[TASK TO COMPLETE]
Because the material must match the original, reproduce every line of it exactly.

[INPUT DATA]
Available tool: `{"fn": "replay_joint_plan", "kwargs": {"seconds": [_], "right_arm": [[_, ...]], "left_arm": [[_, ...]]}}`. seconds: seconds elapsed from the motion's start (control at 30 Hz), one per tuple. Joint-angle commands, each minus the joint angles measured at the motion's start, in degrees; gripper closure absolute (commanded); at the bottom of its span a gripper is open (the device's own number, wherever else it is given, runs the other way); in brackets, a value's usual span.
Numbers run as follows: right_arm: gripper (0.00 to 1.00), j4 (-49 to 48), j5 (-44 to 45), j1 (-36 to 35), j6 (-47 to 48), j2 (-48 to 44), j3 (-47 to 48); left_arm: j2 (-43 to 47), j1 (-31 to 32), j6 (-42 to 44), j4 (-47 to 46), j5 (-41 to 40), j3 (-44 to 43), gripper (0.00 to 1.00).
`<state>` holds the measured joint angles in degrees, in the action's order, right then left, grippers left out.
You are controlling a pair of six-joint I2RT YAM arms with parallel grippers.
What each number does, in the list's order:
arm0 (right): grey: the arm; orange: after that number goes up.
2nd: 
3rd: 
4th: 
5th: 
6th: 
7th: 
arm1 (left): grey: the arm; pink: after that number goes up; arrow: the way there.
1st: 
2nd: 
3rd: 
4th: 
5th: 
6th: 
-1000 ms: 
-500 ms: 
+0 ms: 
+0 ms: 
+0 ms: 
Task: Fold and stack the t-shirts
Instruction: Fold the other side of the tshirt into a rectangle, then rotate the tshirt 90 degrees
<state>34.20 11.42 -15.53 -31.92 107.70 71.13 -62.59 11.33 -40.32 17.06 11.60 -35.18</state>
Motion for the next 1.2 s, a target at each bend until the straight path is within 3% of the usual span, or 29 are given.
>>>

[TASK SOLUTION]
Available tool: `{"fn": "replay_joint_plan", "kwargs": {"seconds": [_], "right_arm": [[_, ...]], "left_arm": [[_, ...]]}}`. seconds: seconds elapsed from the motion's start (control at 30 Hz), one per tuple. Joint-angle commands, each minus the joint angles measured at the motion's start, in degrees; gripper closure absolute (commanded); at the bottom of its span a gripper is open (the device's own number, wherever else it is given, runs the other way); in brackets, a value's usual span.
Numbers run as follows: right_arm: gripper (0.00 to 1.00), j4 (-49 to 48), j5 (-44 to 45), j1 (-36 to 35), j6 (-47 to 48), j2 (-48 to 44), j3 (-47 to 48); left_arm: j2 (-43 to 47), j1 (-31 to 32), j6 (-42 to 44), j4 (-47 to 46), j5 (-41 to 40), j3 (-44 to 43), gripper (0.00 to 1.00).
`<state>` holds the measured joint angles in degrees, in the action's order, right then left, grippers left out.
You are controlling a pair of six-joint I2RT YAM arms with parallel grippers.
What each number does, in the list's order:
arm0 (right): grey: the arm; orange: after that number goes up.
2nd: 
3rd: 
4th: 
5th: 
6th: 
7th: 
arm1 (left): grey: the arm; pink: after that number goes up; arrow: the way there.
1st: 
2nd: 
3rd: 
4th: 
5th: 
6th: 
-1000 ms: 
-500 ms: 
+0 ms: 
+0 ms: 
+0 ms: 
Task: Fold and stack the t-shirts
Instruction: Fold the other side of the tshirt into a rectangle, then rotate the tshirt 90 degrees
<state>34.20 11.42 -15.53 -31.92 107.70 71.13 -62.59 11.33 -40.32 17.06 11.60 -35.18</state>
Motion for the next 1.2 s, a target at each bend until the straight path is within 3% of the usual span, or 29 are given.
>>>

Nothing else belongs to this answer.